§ Assigned task:
Give only the number of lines in the records that contain the word "plastic".
---+---
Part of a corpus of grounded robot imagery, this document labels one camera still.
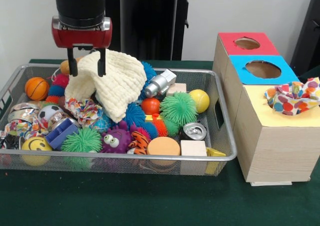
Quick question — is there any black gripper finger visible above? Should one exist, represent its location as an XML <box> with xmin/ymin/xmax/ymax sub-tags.
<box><xmin>67</xmin><ymin>46</ymin><xmax>80</xmax><ymax>78</ymax></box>
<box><xmin>97</xmin><ymin>48</ymin><xmax>108</xmax><ymax>78</ymax></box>

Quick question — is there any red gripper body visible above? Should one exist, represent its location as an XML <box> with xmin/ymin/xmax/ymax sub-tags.
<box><xmin>51</xmin><ymin>16</ymin><xmax>113</xmax><ymax>49</ymax></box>

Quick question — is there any brown plush toy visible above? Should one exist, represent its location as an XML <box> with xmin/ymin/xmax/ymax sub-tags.
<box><xmin>59</xmin><ymin>57</ymin><xmax>82</xmax><ymax>75</ymax></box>

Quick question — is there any cream knitted cloth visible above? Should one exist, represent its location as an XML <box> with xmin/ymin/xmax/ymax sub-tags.
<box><xmin>64</xmin><ymin>48</ymin><xmax>147</xmax><ymax>123</ymax></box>

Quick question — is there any polka dot cloth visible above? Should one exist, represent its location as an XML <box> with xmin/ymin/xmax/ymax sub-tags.
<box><xmin>264</xmin><ymin>77</ymin><xmax>320</xmax><ymax>116</ymax></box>

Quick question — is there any clear mesh bin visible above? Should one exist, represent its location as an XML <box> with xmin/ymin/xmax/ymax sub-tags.
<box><xmin>0</xmin><ymin>63</ymin><xmax>238</xmax><ymax>176</ymax></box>

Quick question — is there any wooden box with three holes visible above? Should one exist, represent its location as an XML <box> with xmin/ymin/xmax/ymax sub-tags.
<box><xmin>212</xmin><ymin>32</ymin><xmax>320</xmax><ymax>186</ymax></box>

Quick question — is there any small orange basketball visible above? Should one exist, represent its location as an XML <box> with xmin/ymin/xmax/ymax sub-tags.
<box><xmin>24</xmin><ymin>77</ymin><xmax>50</xmax><ymax>101</ymax></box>

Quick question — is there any green spiky ball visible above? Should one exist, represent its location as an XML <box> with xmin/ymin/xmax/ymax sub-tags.
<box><xmin>160</xmin><ymin>92</ymin><xmax>199</xmax><ymax>128</ymax></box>
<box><xmin>61</xmin><ymin>128</ymin><xmax>103</xmax><ymax>167</ymax></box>

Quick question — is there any purple spiky ball with eyes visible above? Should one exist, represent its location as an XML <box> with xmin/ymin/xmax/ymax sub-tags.
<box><xmin>100</xmin><ymin>123</ymin><xmax>133</xmax><ymax>154</ymax></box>

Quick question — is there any yellow smiley ball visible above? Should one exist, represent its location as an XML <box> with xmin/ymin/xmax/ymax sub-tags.
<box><xmin>21</xmin><ymin>137</ymin><xmax>53</xmax><ymax>166</ymax></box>

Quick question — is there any plain yellow ball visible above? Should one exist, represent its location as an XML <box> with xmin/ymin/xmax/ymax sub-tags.
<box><xmin>188</xmin><ymin>89</ymin><xmax>211</xmax><ymax>113</ymax></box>

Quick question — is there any black chair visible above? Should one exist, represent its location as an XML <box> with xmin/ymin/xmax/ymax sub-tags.
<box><xmin>290</xmin><ymin>0</ymin><xmax>320</xmax><ymax>77</ymax></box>

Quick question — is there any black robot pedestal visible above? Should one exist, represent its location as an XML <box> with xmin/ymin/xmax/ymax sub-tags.
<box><xmin>102</xmin><ymin>0</ymin><xmax>202</xmax><ymax>61</ymax></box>

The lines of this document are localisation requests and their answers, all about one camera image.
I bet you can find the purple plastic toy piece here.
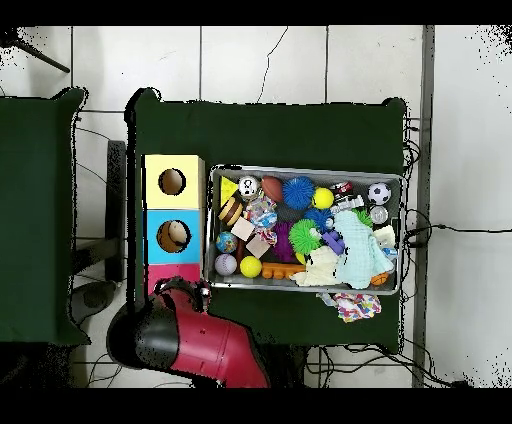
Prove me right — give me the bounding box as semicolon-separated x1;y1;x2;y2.
321;229;346;256

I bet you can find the mint green waffle cloth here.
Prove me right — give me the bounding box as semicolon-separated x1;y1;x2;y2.
332;209;395;290

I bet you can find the multicoloured dotted cloth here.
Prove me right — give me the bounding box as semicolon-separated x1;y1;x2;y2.
319;292;382;324

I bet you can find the wooden box with three holes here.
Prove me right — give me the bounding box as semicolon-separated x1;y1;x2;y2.
141;154;208;297

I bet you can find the shallow clear mesh bin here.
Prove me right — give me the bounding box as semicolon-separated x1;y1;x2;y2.
203;164;404;297

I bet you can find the wooden burger toy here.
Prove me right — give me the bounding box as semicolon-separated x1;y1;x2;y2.
217;197;244;226

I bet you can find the silver drink can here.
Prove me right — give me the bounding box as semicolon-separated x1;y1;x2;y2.
238;175;261;199

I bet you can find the yellow cheese wedge toy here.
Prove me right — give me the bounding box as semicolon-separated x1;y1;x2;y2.
219;176;239;209

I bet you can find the globe print ball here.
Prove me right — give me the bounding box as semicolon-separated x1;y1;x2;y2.
215;230;240;254

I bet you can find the blue spiky ball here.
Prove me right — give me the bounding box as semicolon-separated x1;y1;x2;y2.
281;175;316;211

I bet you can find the dark green tablecloth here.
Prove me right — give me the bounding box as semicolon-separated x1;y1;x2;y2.
125;87;408;355

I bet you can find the green spiky toy with eyes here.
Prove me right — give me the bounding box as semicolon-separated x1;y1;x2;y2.
353;208;374;229

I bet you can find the small soccer ball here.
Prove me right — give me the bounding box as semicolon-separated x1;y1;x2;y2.
366;182;392;206

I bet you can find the black stand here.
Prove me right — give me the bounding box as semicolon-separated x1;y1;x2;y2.
71;139;128;321

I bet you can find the neighbouring green covered table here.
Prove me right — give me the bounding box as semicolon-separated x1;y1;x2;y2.
0;87;92;348

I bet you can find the thin black rod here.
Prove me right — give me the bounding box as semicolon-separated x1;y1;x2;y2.
11;37;72;75

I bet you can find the black cable on floor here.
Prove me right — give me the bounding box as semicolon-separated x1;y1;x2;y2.
403;223;512;248

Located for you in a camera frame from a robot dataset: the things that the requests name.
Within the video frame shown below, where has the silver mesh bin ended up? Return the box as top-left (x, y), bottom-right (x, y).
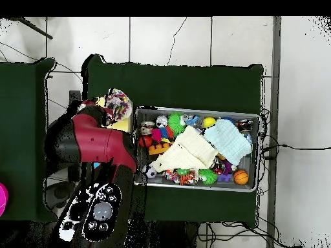
top-left (133, 105), bottom-right (261, 194)

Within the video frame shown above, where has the pink ball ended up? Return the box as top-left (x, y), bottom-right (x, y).
top-left (0, 182), bottom-right (9, 217)

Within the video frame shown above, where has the mint knitted cloth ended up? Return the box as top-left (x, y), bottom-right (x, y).
top-left (203, 118), bottom-right (253, 166)

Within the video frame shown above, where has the orange toy block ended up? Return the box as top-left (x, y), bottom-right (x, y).
top-left (147, 141), bottom-right (175, 156)

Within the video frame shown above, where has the pink blue red spiky toy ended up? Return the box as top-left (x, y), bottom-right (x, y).
top-left (151, 125), bottom-right (175, 143)

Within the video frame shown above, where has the black floor cable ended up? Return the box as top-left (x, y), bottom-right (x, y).
top-left (261, 143), bottom-right (331, 152)

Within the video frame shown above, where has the yellow ball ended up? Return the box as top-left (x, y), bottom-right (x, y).
top-left (202, 116), bottom-right (217, 129)

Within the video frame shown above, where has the dark green tablecloth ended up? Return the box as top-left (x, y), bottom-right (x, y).
top-left (80, 54), bottom-right (264, 229)

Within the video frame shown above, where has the colourful patterned white cloth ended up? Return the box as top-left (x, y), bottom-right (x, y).
top-left (104, 88), bottom-right (133, 122)

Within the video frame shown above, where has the small soccer ball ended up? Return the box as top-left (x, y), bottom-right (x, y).
top-left (142, 165), bottom-right (158, 180)

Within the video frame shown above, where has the wooden box with three holes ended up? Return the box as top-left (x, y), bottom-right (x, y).
top-left (92, 96), bottom-right (134, 170)

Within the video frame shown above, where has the cream knitted cloth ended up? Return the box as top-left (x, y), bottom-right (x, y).
top-left (149, 125), bottom-right (220, 173)

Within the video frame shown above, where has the small orange basketball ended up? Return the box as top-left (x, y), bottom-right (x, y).
top-left (233, 169), bottom-right (250, 186)

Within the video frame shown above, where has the dark green side table cloth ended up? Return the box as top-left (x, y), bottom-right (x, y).
top-left (0, 57), bottom-right (59, 223)

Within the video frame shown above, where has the black rod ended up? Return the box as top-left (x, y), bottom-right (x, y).
top-left (15, 17), bottom-right (54, 40)

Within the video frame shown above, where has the tiger striped toy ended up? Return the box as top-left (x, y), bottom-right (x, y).
top-left (178, 172), bottom-right (197, 187)

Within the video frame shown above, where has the red ball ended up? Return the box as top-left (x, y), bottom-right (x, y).
top-left (139, 135), bottom-right (153, 149)

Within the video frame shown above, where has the grey rounded floor object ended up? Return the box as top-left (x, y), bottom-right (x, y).
top-left (44, 180), bottom-right (78, 211)

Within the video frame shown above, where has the green spiky ball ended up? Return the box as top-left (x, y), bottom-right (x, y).
top-left (167, 112), bottom-right (184, 136)
top-left (198, 168), bottom-right (219, 186)

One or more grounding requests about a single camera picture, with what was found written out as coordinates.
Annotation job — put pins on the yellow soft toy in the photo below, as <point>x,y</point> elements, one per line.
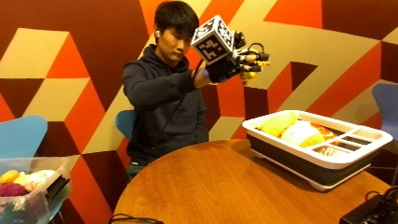
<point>249,74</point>

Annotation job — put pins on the white cube with black markers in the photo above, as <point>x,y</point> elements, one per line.
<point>211,40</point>

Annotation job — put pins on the yellow-green plush toy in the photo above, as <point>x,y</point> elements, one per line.
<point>277,123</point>

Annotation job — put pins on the white earbud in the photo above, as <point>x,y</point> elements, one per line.
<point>157,33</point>

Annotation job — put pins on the the person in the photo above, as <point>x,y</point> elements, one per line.
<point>161,93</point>

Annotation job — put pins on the orange plush toy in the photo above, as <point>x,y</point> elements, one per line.
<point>325,130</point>

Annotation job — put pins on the small yellow plush toy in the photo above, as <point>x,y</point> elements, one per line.
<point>313,141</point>

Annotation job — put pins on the small striped toy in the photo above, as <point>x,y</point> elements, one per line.
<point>330,151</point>

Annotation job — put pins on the blue chair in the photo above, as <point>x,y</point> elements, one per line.
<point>20,137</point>
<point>125,123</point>
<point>387,105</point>

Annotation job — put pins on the white and grey dish rack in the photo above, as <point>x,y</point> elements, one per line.
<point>314,168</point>

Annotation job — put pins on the black electronic device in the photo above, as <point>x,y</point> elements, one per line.
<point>368,211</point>

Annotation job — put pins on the white round toy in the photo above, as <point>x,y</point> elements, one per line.
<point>37,179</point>

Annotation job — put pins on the pale yellow toy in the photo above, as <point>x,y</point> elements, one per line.
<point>21,179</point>

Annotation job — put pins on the clear plastic bin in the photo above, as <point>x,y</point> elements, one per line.
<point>37,202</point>

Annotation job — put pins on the yellow round toy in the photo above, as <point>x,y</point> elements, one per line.
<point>9,176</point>

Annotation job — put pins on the purple fuzzy toy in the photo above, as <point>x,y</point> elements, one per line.
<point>13,189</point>

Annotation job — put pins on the black palm camera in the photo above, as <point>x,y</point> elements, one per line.
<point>239,39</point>

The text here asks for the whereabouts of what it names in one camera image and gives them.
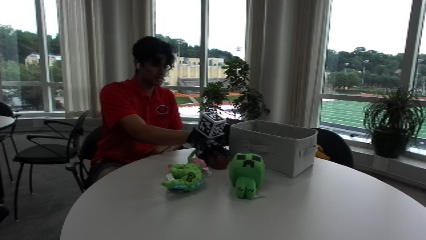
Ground dark red plush toy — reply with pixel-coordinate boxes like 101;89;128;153
202;148;231;171

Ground small pink plush toy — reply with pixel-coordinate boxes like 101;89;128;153
191;157;213;172

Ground white marker cube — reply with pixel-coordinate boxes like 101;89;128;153
194;112;229;140

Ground green block-faced plush toy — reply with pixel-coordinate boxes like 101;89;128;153
227;152;266;201

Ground green dragon plush toy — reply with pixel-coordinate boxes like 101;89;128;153
161;149;207;193

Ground white fabric storage box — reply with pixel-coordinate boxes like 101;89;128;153
227;119;319;179

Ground leafy green houseplant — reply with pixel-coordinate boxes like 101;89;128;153
198;55;271;122

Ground the person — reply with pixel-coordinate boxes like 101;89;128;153
81;35;231;188

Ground orange object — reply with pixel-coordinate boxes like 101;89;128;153
314;145;333;162

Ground eyeglasses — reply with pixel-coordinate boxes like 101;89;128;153
150;63;174;72

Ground black round-backed chair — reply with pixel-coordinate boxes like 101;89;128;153
311;127;355;169

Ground black office chair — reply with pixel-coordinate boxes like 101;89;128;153
65;125;106;194

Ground white curtain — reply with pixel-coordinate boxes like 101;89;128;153
245;0;333;129
56;0;157;118

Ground black metal armchair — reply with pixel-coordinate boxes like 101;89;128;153
12;109;92;222

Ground black plant pot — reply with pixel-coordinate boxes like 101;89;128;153
370;129;412;159

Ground spiky green houseplant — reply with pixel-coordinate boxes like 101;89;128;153
362;87;426;140

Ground black side chair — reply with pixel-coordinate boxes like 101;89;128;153
0;101;22;184

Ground round side table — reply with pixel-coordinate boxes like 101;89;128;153
0;115;17;130

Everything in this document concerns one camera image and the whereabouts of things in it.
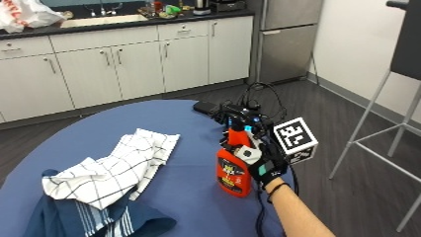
---+---
§ Result of the task:
2